Background: Hypospadias repair is frequently associated with numerous complications including bleeding and hematoma, edema, wound infection, wound dehiscence, skin and flap necrosis, meatal stenosis, urethral strictures, urethral diverticula, urethrocutaneous fistulization and scar formation.

Hormone therapy preceding surgical correction is indicated to obtain better intra-operative conditions. The logic behind the use of preoperative androgen is that it will lead to an increased vascularization of the prepuce, which will allow for a decrease fibrous tissue formation and inflammation. In addition to this, the increase blood flow postoperatively can potentially decrease complications and improve cicatrization through improved cutaneous nutrition and oxygenation.

Aim of the work: To find out the effect of Human Chorionic Gonadotrophin and androgen if given pre-operatively on the outcome of hypospadias surgery.

Patient and methods: Thirty male patients with different types of hypospadias were enrolled in this study, as Group A receiving preoperative hormonal therapy and other 30 patients with the same inclusion criteria included as control group B to be operated upon without receiving preoperative hormones. Patients in group A have received local dihydrotestosterone cream for 3 months.

Results: There were statistical significance differences between the two groups regarding the length, Group A (4.5 ± 0.33), Group B (3.17 ± 0.33) and in glandular width before and after hormonal therapy in Group A (1.7 ± 0.37), and Group B (1.5 ± 0.4). The mean duration of operation in Group A was 93.27 minutes. While in Group B it was 86.27 minutes. Postoperative complications were more in Group B with significant difference in meatal stenosis which was more in Group B.

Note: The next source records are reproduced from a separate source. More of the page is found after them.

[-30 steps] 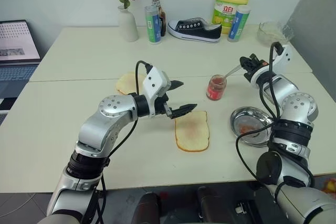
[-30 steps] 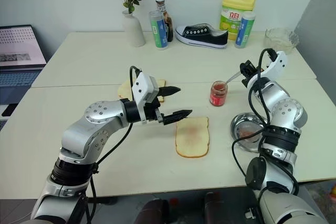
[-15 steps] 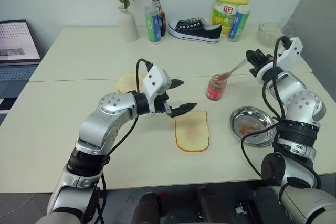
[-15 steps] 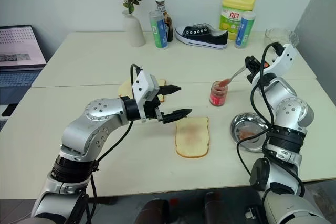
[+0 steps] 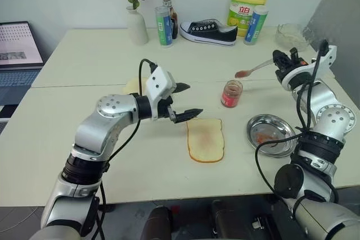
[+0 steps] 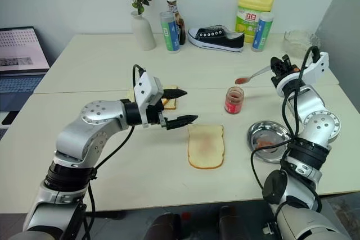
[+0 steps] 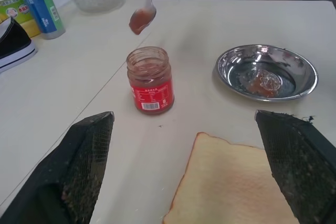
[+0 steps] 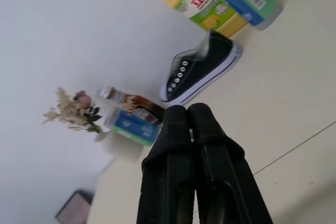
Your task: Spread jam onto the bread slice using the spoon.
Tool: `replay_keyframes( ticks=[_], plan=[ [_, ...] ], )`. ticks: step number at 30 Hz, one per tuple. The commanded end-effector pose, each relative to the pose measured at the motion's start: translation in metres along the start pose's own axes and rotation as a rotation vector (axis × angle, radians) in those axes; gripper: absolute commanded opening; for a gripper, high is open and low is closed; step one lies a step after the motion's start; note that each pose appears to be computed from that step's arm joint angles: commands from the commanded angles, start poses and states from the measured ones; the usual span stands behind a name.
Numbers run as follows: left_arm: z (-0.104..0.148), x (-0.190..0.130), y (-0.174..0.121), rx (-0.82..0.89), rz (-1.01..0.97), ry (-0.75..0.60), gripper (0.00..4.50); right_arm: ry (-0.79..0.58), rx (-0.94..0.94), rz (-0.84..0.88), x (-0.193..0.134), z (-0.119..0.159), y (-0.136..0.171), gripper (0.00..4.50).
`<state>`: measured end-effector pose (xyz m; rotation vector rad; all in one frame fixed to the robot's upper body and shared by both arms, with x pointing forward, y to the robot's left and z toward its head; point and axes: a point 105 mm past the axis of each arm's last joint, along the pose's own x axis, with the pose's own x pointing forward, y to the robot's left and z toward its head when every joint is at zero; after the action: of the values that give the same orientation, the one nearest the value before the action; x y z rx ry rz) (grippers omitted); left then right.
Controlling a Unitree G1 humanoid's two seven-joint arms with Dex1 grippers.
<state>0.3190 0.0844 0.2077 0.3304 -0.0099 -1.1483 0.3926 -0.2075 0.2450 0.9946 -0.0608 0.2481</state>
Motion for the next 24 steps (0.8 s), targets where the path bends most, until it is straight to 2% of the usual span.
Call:
replay_keyframes(
  ticks=[1, 6, 11, 14, 17, 24],
  plan=[
    [0.02, -0.013, -0.008, 0.018, -0.088, -0.045, 4.5, 0.016, 0.026, 0.137, -0.012, 0.0, 0.032, 0.03],
    [0.006, -0.04, -0.034, -0.057, -0.273, 0.074, 4.5, 0.155, 0.032, 0.231, -0.031, -0.035, 0.056, 0.03],
    [-0.011, -0.057, -0.049, -0.084, -0.326, 0.168, 4.5, 0.287, -0.011, 0.273, -0.049, -0.072, 0.067, 0.03],
    [-0.018, -0.061, -0.054, -0.082, -0.32, 0.197, 4.5, 0.382, -0.13, 0.275, -0.058, -0.098, 0.062, 0.03],
    [-0.024, -0.064, -0.057, -0.085, -0.302, 0.218, 4.5, 0.45, -0.172, 0.25, -0.065, -0.123, 0.049, 0.03],
    [-0.029, -0.065, -0.06, -0.086, -0.273, 0.228, 4.5, 0.446, -0.262, 0.187, -0.062, -0.13, 0.025, 0.03]
  ],
)
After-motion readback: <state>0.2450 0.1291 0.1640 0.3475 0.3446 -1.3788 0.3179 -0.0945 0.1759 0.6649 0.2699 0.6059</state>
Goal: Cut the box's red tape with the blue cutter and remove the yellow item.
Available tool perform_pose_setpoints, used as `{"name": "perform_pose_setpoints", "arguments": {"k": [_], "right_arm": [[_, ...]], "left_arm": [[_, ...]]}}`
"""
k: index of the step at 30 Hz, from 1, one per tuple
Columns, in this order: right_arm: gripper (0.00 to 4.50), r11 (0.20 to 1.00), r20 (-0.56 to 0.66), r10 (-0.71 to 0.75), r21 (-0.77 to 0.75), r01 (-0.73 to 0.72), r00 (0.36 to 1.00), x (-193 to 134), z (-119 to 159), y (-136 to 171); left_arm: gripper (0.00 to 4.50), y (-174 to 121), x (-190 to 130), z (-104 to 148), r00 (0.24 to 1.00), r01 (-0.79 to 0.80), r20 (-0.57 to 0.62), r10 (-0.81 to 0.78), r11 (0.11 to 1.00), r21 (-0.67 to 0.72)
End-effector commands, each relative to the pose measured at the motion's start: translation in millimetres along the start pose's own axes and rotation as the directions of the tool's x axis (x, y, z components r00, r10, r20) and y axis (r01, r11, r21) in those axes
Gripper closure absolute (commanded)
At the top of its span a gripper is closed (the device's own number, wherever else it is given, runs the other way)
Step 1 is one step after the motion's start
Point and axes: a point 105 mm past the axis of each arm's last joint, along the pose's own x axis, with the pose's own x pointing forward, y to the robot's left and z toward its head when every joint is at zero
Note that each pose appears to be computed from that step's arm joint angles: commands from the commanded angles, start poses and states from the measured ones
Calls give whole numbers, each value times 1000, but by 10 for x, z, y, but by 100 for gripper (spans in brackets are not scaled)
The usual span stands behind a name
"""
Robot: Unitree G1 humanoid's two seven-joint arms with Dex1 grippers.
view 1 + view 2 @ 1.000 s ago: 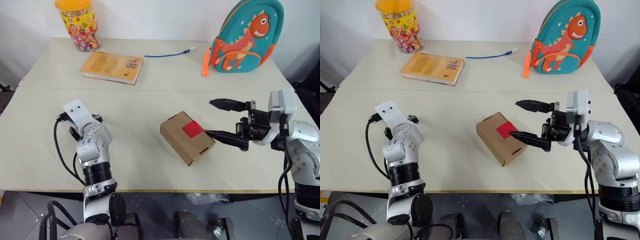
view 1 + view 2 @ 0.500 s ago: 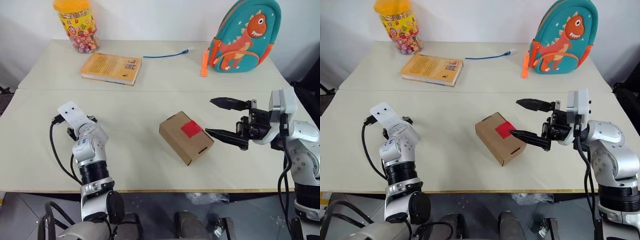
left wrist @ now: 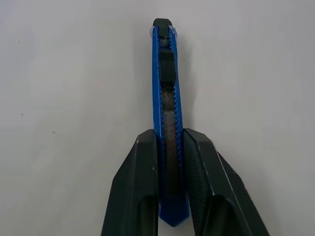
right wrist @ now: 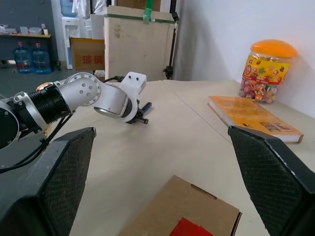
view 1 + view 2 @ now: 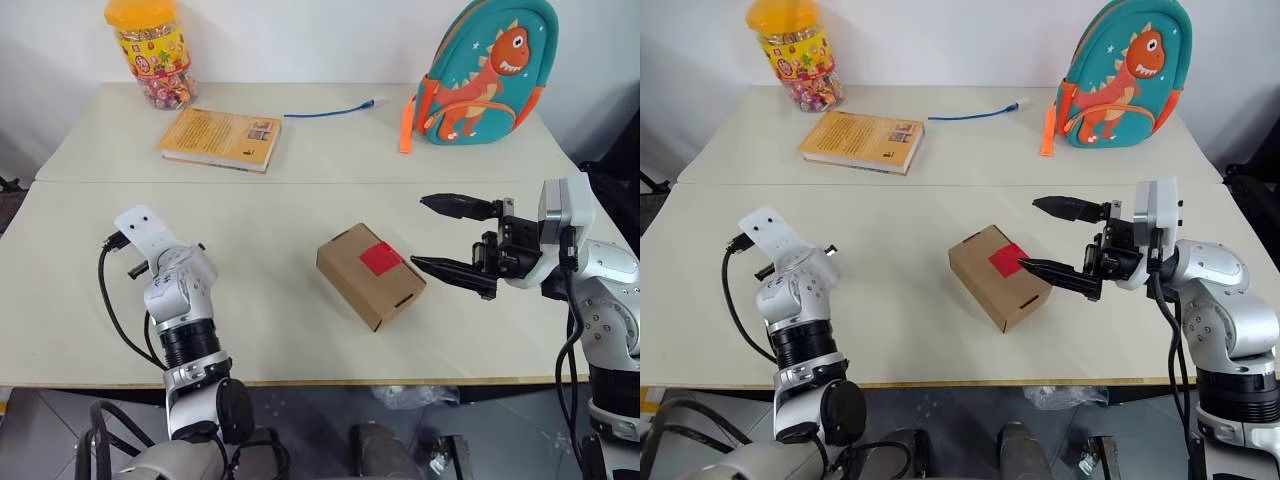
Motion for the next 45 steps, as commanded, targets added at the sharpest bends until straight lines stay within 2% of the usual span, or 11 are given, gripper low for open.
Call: {"name": "perform_pose_setpoints", "arguments": {"k": [1, 4, 7, 9, 13, 15, 18, 24, 27, 40, 45], "right_arm": [[0, 999, 22, 1, -44, 0, 1000, 1, 75, 1], [0, 999, 17, 4, -43, -3, 1000, 1, 75, 15], [0, 999, 3, 3, -35, -3, 1000, -29, 65, 30], [0, 1000, -7, 1, -29, -1, 1000, -49, 61, 44], [0, 1000, -30, 9, -17, -9, 1000, -74, 52, 82], [0, 1000, -52, 28, 4, -28, 998, -82, 37, 135], [0, 991, -149, 111, 87, -99, 983, -102, -76, 364], [0, 955, -244, 236, 235, -179, 941, -99, -177, 896], [47, 977, -330, 147, 198, -84, 932, -114, -317, 963], [448, 988, -496, 38, 146, 41, 867, 127, -950, 1110], [448, 989, -516, 60, 147, 19, 854, 189, -1089, 1046]], "left_arm": [[409, 15, 25, -103, 995, 96, 4, -96, 994, 52], [409, -221, -164, 211, 892, 410, 160, -423, 906, 105], [409, -324, -673, 449, 493, 762, 218, -842, 539, 358], [409, -133, -866, 348, 291, 825, 53, -955, 279, 492], [409, 169, -1090, 39, 60, 768, -378, -924, -199, 609], [409, 282, -1220, -167, -26, 640, -615, -788, -486, 595], [409, 219, -1361, -420, -81, 424, -777, -624, -727, 540], [409, -41, -1643, -801, -146, 311, -848, -509, -837, 449], [409, -115, -1802, -973, -171, 335, -867, -468, -855, 396], [409, -368, -2024, -1159, -113, 406, -872, -477, -823, 397], [409, -425, -2008, -1145, -95, 418, -866, -490, -809, 412]]}}
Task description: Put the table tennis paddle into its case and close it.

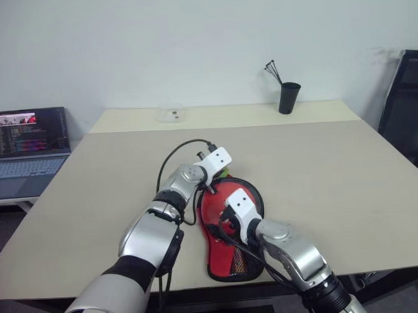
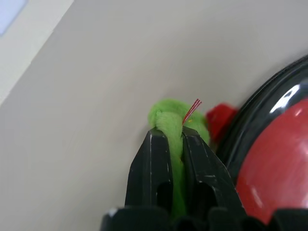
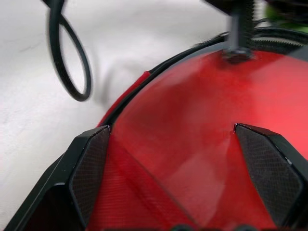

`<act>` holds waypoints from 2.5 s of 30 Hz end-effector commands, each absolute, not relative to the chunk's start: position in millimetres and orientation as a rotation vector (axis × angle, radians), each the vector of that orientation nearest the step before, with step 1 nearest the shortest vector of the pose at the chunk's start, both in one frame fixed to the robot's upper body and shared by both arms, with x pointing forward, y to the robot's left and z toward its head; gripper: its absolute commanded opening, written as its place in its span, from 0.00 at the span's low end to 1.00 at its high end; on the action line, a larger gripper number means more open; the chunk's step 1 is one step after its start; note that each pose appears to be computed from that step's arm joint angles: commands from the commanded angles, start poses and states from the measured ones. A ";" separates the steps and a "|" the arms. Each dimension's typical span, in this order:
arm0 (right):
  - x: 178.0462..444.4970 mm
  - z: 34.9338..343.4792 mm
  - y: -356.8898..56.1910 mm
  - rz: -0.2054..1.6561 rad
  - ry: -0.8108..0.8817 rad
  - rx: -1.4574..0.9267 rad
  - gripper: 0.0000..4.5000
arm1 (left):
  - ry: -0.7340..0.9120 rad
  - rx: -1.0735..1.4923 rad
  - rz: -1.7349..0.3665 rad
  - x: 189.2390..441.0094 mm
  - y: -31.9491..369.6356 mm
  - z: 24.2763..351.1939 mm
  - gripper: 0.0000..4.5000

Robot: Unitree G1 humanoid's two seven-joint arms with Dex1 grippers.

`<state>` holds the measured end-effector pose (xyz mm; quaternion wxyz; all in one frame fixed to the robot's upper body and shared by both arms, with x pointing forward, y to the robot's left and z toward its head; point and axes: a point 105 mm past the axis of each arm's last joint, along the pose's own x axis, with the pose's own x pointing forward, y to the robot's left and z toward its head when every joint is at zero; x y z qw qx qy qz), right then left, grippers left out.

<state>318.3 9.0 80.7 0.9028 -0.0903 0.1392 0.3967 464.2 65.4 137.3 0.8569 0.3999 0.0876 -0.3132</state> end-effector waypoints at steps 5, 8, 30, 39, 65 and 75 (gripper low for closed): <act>302.8 42.3 7.2 0.814 0.445 -0.174 1.00 | -0.018 1.004 -0.689 464.5 20.5 180.4 0.01; 300.8 41.0 8.6 0.816 0.449 -0.170 1.00 | -0.073 1.063 -0.707 461.0 5.0 185.3 0.01; 301.7 39.2 10.4 0.805 0.447 -0.168 1.00 | -0.121 0.949 -1.005 425.1 -60.2 178.6 0.15; 306.7 41.2 10.5 0.807 0.435 -0.178 1.00 | -0.114 0.849 -1.010 427.1 -54.0 184.9 0.82; 309.3 159.3 -96.1 0.854 0.239 -0.114 1.00 | -0.049 0.288 -1.013 420.5 87.3 179.2 0.82; 395.0 172.8 -110.4 0.607 0.127 -0.184 1.00 | 0.101 0.295 -1.039 385.6 89.9 130.8 0.82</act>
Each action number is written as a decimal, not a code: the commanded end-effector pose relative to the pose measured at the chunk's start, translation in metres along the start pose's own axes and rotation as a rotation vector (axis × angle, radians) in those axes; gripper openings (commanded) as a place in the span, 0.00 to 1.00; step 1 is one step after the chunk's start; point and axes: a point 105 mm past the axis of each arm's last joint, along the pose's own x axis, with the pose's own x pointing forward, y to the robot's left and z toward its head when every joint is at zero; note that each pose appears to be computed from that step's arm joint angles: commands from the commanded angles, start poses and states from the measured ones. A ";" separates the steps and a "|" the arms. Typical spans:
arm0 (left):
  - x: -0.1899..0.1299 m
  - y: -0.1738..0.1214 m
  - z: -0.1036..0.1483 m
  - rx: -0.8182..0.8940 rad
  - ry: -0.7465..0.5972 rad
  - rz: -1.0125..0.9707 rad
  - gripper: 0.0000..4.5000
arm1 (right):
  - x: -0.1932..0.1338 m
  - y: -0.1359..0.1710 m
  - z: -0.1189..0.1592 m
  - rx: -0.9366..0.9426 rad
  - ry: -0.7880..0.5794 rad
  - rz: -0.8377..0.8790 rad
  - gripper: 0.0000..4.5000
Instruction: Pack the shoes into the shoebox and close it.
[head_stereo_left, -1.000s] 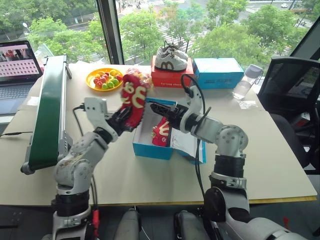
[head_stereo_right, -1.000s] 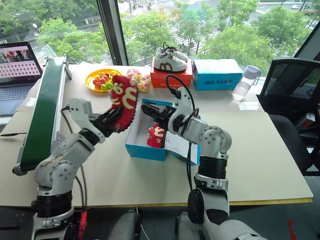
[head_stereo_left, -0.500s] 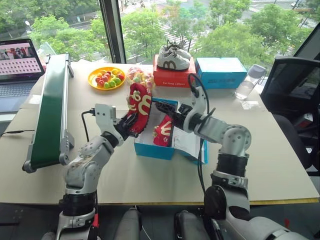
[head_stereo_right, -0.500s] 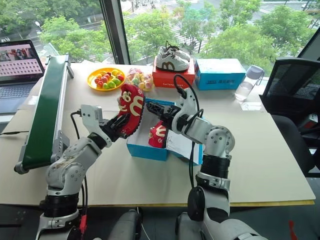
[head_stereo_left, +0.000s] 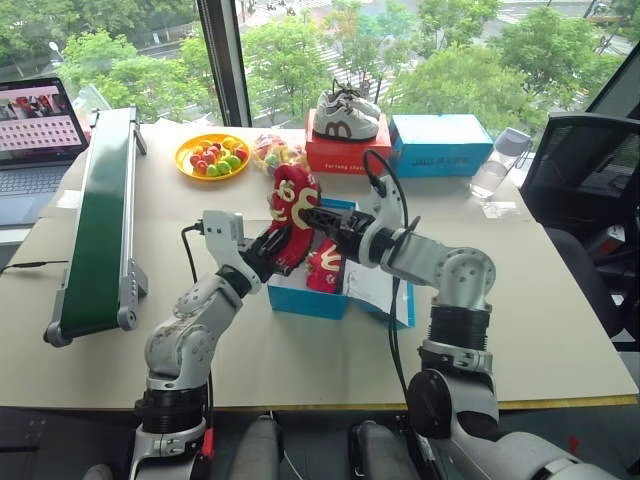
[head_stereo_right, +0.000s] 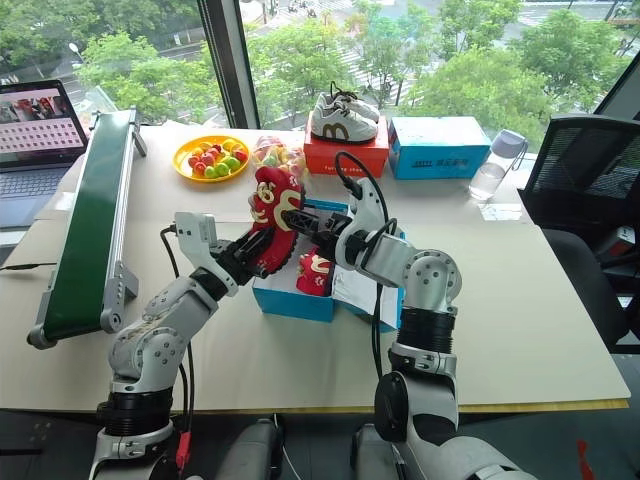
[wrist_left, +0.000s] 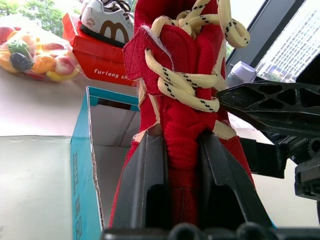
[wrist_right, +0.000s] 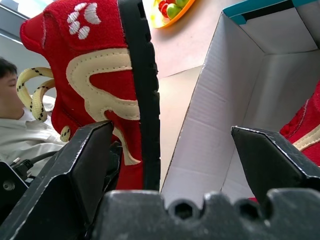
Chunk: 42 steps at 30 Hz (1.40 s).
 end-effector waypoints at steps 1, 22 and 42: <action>0.002 -0.020 0.020 0.021 -0.071 -0.073 0.11 | 0.008 0.029 -0.009 0.031 -0.005 0.116 1.00; 0.002 -0.021 0.016 0.035 -0.046 -0.077 0.10 | 0.003 0.053 -0.010 0.013 -0.003 0.213 0.07; -0.026 -0.003 0.005 0.325 0.086 -0.107 0.55 | 0.001 -0.003 0.011 -0.033 -0.104 -0.149 0.07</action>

Conclusion: Hormonal therapy before hypospadias operation is used by many pediatric surgeons and proved to achieve many beneficial results before the repair of hypospadias. These results include larger phallic size, more vascularity, better healing and less complications. Nevertheless, larger studies need to be done with more patients to develop more accurate treatment guidelines.

Keywords

•    Preoperative hormones; Hypospadias repair; 
Hypospadias complications

Citation

Tantawi I, Alekrashy M, Kassem H (2018) Effect of Preoperative Hormonal Therapy on Hypospadias Repair. JSM Pediatr Surg 2(2): 1013.

INTRODUCTION

Hypospadias repair is frequently associated with many complications including bleeding, edema, wound infection, wound dehiscence, flap necrosis, meatal stenosis, urethral strictures, urethral diverticula and urethra-cutaneous fistulae [1].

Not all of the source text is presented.